(Beginning of INFORMATION SHOWN)
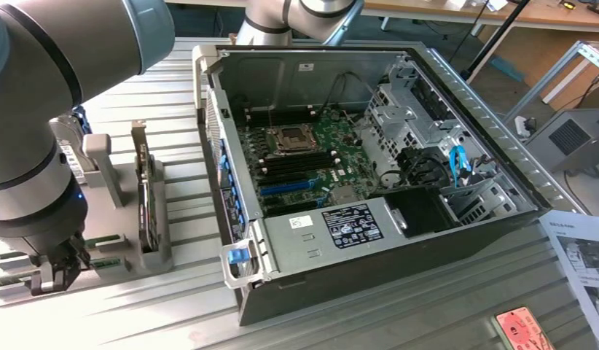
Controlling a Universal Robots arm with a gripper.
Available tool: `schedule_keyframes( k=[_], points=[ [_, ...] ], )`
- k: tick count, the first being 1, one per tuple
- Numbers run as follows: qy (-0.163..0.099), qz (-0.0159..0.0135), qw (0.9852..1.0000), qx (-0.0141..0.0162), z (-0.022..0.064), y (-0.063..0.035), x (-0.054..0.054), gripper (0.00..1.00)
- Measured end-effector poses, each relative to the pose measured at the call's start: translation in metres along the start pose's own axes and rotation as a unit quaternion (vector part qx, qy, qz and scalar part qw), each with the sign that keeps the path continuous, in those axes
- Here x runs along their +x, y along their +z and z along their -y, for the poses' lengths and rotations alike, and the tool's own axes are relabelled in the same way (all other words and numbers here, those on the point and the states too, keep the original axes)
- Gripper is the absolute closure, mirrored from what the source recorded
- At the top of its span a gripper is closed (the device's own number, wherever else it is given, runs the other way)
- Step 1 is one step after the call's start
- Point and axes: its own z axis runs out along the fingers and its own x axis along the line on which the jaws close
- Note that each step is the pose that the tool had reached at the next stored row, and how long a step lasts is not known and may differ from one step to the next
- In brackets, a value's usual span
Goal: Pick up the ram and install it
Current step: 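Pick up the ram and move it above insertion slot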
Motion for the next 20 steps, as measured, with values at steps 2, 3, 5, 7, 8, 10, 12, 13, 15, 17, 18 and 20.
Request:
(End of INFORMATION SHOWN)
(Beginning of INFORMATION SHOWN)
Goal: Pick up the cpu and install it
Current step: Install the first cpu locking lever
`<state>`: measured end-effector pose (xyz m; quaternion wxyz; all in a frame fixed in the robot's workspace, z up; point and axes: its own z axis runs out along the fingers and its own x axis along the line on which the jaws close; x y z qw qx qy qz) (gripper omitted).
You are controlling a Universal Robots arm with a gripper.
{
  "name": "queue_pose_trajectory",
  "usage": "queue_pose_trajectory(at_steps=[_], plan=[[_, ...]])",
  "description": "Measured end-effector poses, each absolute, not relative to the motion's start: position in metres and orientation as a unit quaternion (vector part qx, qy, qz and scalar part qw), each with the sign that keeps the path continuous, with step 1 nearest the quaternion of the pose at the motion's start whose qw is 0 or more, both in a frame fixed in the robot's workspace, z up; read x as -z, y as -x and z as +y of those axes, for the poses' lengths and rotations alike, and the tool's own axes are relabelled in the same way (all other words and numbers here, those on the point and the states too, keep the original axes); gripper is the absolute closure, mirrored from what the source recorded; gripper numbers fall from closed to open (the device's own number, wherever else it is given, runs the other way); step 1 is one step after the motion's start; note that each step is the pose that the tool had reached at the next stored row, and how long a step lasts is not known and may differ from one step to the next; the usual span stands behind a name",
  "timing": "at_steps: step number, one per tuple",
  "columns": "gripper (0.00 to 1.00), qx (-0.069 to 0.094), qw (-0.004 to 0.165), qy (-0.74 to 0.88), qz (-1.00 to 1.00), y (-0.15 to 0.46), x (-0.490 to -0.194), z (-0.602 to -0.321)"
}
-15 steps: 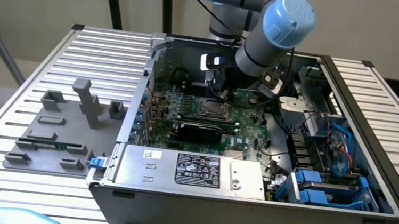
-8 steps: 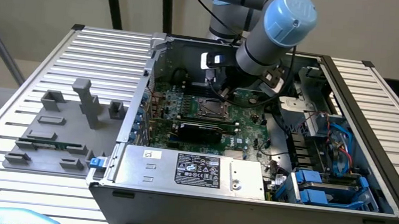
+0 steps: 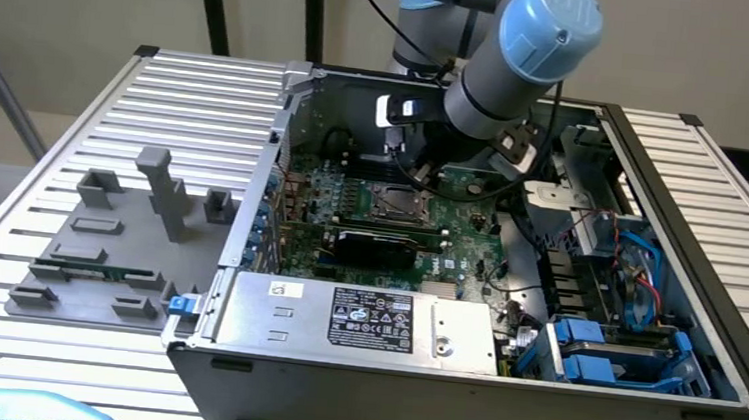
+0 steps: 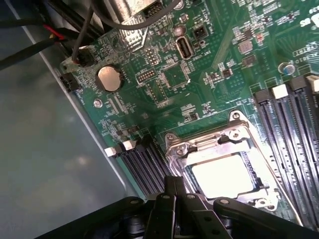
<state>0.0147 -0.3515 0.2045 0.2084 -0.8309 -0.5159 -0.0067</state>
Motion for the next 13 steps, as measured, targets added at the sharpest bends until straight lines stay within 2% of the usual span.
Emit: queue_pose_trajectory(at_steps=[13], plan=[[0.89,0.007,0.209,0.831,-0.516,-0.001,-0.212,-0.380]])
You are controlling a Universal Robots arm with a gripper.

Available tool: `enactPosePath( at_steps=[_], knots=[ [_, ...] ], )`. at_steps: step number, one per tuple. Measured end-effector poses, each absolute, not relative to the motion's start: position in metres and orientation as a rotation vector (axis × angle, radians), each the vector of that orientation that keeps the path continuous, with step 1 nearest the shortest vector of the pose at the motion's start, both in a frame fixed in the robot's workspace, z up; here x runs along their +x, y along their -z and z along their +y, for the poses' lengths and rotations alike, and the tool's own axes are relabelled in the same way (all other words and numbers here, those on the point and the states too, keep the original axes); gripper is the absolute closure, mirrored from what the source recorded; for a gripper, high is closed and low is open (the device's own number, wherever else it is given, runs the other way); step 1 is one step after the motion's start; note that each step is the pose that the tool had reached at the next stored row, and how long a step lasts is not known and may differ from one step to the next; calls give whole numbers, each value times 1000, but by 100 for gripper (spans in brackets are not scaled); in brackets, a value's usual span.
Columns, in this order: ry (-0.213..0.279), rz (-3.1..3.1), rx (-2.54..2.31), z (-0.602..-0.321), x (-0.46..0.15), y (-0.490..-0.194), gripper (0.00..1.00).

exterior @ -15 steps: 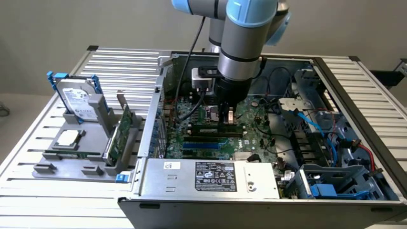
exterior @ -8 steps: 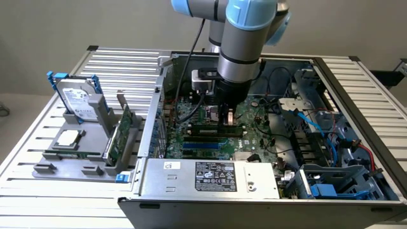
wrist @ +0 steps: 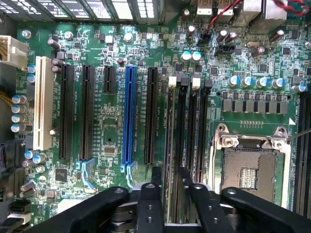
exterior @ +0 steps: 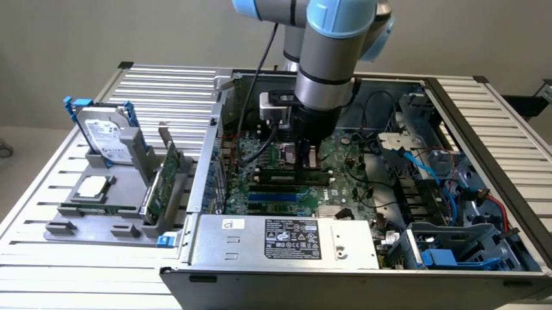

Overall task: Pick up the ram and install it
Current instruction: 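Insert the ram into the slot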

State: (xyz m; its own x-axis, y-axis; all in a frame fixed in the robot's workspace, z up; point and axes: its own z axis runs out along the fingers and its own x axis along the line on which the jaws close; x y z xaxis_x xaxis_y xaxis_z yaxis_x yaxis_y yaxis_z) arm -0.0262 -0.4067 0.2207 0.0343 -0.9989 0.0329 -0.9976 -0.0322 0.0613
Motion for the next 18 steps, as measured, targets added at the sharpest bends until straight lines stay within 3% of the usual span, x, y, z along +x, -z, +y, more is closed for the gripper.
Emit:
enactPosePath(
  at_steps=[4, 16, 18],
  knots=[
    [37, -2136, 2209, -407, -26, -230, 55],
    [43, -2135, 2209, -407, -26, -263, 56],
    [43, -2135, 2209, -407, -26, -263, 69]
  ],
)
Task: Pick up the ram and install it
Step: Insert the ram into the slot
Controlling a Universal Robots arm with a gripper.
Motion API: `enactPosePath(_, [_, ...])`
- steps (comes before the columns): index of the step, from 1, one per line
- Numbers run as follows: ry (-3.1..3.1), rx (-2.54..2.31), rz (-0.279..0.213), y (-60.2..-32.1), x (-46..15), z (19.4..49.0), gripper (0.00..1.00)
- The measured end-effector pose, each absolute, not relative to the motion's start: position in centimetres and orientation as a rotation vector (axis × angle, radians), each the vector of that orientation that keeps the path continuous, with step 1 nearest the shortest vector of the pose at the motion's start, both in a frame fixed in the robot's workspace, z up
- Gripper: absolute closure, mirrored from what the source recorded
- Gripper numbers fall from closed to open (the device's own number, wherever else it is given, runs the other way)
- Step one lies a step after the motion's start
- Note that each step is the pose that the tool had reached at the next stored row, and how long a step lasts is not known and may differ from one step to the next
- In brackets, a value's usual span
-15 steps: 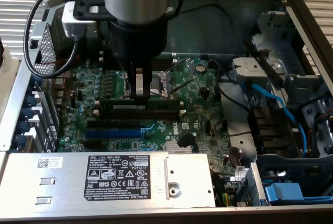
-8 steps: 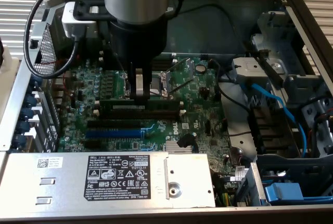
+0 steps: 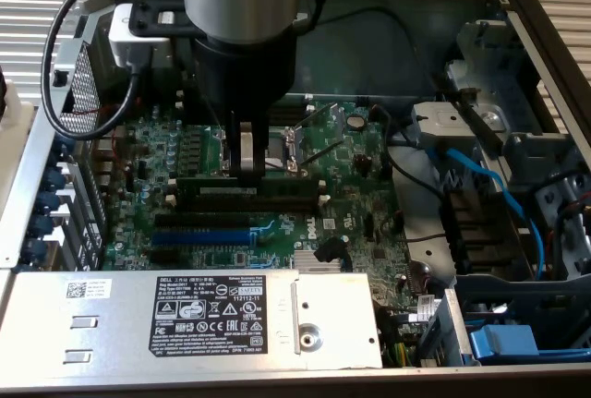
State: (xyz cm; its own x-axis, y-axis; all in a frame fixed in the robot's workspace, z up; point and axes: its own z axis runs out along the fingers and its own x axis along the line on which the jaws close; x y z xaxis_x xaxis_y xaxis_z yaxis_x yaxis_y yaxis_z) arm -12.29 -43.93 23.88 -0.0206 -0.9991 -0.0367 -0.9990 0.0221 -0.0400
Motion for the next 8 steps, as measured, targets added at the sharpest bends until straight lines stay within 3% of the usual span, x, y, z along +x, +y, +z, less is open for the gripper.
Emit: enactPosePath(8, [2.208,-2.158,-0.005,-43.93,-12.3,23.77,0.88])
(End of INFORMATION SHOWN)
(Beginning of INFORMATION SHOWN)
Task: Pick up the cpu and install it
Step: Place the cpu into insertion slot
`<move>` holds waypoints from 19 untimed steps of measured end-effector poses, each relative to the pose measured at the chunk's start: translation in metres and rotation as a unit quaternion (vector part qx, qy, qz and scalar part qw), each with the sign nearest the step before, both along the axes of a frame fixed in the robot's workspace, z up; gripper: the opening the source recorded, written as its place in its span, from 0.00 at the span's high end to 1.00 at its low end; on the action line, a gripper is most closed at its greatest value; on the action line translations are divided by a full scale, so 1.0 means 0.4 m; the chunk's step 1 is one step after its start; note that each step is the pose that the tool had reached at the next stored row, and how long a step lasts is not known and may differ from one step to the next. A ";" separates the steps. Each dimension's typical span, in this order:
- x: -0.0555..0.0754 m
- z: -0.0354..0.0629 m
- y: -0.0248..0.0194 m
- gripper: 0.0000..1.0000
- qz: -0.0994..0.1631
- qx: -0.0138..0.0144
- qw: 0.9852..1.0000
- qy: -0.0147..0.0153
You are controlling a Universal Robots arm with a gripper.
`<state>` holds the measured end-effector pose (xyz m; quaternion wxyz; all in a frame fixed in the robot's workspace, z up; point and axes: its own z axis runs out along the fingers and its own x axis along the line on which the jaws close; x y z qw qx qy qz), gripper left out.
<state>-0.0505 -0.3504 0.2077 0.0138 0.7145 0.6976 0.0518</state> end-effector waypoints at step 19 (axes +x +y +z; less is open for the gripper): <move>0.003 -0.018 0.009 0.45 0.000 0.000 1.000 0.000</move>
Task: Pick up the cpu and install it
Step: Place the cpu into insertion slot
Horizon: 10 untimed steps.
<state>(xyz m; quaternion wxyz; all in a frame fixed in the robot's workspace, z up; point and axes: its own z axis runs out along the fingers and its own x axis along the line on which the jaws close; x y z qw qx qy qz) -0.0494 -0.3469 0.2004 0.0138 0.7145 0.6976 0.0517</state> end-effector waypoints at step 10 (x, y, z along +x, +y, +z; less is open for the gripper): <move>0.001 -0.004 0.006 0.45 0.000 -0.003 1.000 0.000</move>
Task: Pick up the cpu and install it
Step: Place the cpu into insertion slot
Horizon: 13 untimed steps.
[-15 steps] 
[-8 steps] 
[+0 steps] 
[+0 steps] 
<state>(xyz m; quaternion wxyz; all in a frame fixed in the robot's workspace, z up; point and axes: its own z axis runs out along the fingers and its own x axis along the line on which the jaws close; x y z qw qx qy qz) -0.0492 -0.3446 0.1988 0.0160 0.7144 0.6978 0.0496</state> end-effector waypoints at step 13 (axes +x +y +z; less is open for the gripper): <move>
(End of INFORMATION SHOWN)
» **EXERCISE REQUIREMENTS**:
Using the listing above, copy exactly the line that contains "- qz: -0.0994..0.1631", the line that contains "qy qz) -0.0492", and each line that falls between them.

» **RESPONSE AREA**:
- qz: -0.0994..0.1631
- qx: -0.0138..0.0144
- qw: 0.9852..1.0000
- qy: -0.0147..0.0153
You are controlling a Universal Robots arm with a gripper.
`<state>` holds the measured end-effector pose (xyz m; quaternion wxyz; all in a frame fixed in the robot's workspace, z up; point and axes: its own z axis runs out along the fingers and its own x axis along the line on which the jaws close; x y z qw qx qy qz), gripper left out.
<state>-0.0505 -0.3504 0.2077 0.0138 0.7145 0.6976 0.0518</state> end-effector waypoints at step 19 (axes +x +y +z; less is open for the gripper): <move>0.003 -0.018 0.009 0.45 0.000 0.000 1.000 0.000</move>
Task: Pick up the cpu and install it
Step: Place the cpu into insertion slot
Horizon: 10 untimed steps.
<state>(xyz m; quaternion wxyz; all in a frame fixed in the robot's workspace, z up; point and axes: its own z axis runs out along the fingers and its own x axis along the line on which the jaws close; x y z qw qx qy qz) -0.0494 -0.3469 0.2004 0.0138 0.7145 0.6976 0.0517</state> end-effector waypoints at step 10 (x, y, z along +x, +y, +z; less is open for the gripper): <move>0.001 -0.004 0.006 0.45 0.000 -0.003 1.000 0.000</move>
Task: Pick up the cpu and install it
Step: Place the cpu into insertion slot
Horizon: 13 untimed steps.
[-15 steps] 
[-8 steps] 
[+0 steps] 
[+0 steps] 
<state>(xyz m; quaternion wxyz; all in a frame fixed in the robot's workspace, z up; point and axes: its own z axis runs out along the fingers and its own x axis along the line on which the jaws close; x y z qw qx qy qz) -0.0492 -0.3446 0.1988 0.0160 0.7144 0.6978 0.0496</state> end-effector waypoints at step 13 (axes +x +y +z; less is open for the gripper): <move>

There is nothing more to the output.